Not far from Santa Catalina Island, in an ocean shared by divers and fishermen, kelp forests and whales, David Valentine decoded unusual signals underwater that gave him chills.

The UC Santa Barbara scientist was supposed to be studying methane seeps that day, but with a deep-sea robot on loan and a few hours to spare, now was the chance to confirm an environmental abuse that others in the past could not. He was chasing a hunch, and sure enough, initial sonar scans pinged back a pattern of dots that popped up on the map like a trail of breadcrumbs.

The robot made its way 3,000 feet down to the bottom, beaming bright lights and a camera as it slowly skimmed the seafloor. At this depth and darkness, the uncharted topography felt as eerie as driving through a vast desert at night.

And that’s when the barrels came into view.

Barrels filled with toxic chemicals banned decades ago.

Leaking.

And littered across the ocean floor.

DDT, DDT LA, DDT los angeles, los angeles DDT pollution

Holy crap. This is real,” Valentine said. “This stuff really is down there.

It has been sitting here this whole time, right off our shore.

Tales of this buried secret bubbling under the sea had haunted Valentine for years: a largely unknown chapter in the most infamous case of environmental destruction off the coast of Los Angeles — one lasting decades, costing tens of millions of dollars, frustrating generations of scientists. The fouling of the ocean was so reckless, some said, it seemed unimaginable.

As many as half a million of these barrels could still be underwater right now, according to interviews and a Times review of historical records, manifests and undigitized research. From 1947 to 1982, the nation’s largest manufacturer of DDT — a pesticide so powerful that it poisoned birds and fish — was based in Los Angeles.

An epic Superfund battle later exposed the company’s disposal of toxic waste through sewage pipes that poured into the ocean — but all the DDT that was barged out to sea drew comparatively little attention.

Shipping logs show that every month in the years after World War II, thousands of barrels of acid sludge laced with this synthetic chemical were boated out to a site near Catalina and dumped into the deep ocean — so vast that, according to common wisdom at the time, it would dilute even the most dangerous poisons.
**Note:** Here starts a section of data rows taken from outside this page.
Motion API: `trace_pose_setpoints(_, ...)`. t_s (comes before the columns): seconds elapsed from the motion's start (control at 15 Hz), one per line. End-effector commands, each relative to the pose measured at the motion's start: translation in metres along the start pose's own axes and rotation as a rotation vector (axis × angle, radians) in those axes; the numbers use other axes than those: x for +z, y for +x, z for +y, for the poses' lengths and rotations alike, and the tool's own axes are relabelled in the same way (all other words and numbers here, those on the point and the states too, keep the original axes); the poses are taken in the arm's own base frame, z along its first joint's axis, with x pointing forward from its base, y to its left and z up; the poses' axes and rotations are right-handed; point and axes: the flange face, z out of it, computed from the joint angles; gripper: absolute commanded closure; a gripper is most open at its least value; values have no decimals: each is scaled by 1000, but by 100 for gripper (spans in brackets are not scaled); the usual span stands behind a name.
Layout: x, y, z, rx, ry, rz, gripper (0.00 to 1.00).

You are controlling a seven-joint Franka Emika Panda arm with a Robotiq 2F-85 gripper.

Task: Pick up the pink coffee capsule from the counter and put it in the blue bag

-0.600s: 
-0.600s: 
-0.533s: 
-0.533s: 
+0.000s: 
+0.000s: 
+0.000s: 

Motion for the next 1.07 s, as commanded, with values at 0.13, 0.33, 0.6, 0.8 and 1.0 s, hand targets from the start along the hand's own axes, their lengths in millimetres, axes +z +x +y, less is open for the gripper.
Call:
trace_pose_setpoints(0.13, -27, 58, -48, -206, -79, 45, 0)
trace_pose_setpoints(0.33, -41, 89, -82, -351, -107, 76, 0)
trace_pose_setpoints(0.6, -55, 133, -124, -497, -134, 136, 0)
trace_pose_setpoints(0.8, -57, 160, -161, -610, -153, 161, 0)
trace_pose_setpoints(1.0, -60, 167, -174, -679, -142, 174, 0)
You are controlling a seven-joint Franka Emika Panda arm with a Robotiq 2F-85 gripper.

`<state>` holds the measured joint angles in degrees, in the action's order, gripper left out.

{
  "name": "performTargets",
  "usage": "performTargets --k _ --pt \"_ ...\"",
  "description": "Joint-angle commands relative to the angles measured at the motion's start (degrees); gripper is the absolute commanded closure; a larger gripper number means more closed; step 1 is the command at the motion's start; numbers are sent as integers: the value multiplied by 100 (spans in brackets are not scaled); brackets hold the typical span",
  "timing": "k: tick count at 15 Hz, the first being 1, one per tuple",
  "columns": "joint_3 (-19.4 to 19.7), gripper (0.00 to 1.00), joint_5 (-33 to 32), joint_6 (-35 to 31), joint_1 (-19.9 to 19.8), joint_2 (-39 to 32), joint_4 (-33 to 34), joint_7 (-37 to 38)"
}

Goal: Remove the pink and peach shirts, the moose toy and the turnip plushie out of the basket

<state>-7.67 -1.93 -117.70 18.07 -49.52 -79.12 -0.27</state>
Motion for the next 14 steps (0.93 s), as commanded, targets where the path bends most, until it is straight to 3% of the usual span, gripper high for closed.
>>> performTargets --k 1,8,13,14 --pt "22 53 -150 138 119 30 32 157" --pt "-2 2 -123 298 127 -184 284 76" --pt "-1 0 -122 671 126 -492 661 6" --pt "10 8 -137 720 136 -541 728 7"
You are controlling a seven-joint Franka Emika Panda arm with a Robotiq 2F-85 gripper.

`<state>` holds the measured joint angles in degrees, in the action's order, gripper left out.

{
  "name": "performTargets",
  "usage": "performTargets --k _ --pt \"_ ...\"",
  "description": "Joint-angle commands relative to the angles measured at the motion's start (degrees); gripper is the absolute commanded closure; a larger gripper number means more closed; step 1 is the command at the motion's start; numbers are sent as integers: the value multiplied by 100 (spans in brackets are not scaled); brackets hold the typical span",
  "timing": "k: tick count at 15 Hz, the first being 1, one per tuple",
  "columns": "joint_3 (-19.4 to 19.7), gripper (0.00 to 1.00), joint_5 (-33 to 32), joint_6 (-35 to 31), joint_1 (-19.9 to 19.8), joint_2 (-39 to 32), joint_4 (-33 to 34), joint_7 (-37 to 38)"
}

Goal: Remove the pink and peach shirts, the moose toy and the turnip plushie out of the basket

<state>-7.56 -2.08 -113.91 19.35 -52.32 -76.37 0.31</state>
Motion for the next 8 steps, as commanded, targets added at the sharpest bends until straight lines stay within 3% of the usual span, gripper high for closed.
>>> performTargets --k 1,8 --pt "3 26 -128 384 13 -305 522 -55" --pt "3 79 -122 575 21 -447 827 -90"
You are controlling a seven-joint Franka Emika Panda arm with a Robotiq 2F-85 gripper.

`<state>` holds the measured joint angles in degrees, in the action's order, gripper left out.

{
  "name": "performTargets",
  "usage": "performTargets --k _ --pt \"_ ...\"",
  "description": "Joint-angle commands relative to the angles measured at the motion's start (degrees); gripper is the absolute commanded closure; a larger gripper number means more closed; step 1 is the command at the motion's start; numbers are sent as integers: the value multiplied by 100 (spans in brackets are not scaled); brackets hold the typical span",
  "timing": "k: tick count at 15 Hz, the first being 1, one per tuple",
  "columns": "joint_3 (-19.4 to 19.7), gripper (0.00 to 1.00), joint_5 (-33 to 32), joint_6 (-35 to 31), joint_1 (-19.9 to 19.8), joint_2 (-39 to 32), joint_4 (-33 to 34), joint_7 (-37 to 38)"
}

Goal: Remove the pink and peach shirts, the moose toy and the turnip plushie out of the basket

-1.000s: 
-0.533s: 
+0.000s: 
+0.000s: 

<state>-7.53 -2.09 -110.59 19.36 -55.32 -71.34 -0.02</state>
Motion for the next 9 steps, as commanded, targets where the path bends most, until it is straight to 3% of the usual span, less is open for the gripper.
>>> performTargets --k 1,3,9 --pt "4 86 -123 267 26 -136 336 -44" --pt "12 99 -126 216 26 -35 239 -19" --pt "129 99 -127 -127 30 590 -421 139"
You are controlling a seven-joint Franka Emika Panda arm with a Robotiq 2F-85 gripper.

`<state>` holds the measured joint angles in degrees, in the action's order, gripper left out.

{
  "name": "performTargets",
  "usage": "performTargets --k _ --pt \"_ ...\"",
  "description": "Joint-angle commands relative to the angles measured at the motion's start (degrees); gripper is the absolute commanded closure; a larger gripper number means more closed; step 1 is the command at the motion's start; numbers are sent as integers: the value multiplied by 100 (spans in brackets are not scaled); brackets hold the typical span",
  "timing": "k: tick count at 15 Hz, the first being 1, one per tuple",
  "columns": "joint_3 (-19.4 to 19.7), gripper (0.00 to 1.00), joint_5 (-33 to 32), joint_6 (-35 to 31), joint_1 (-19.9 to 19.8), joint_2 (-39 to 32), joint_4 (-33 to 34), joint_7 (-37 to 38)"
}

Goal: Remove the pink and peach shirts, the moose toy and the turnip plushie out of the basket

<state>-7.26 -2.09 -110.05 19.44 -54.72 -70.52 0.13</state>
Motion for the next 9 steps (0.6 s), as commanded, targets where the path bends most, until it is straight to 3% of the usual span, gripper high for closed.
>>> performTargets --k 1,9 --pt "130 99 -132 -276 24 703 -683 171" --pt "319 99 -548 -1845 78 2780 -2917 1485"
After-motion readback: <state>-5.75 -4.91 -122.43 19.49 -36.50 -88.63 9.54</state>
Regulators reported in the 1980s that the men in charge of getting rid of the DDT waste sometimes took shortcuts and just dumped it closer to shore.

And when the barrels were too buoyant to sink on their own, one report said, the crews simply punctured them.

The ocean buried the evidence for generations, but modern technology can take scientists to new depths. In 2011 and 2013, Valentine and his research team were able to identify about 60 barrels and collect a few samples during brief forays at the end of other research missions.

One sediment sample showed DDT concentrations 40 times greater than the highest contamination recorded at the Superfund site — a federally designated area of hazardous waste that officials had contained to shallower waters near Palos Verdes.

DDT, DDT LA, DDT los angeles, los angeles DDT pollution

The world today wrestles with microplastics, bisphenol A (BPA), per- and polyfluoroalkyl substances (PFAS) and other toxics so unnatural they don’t seem to ever go away.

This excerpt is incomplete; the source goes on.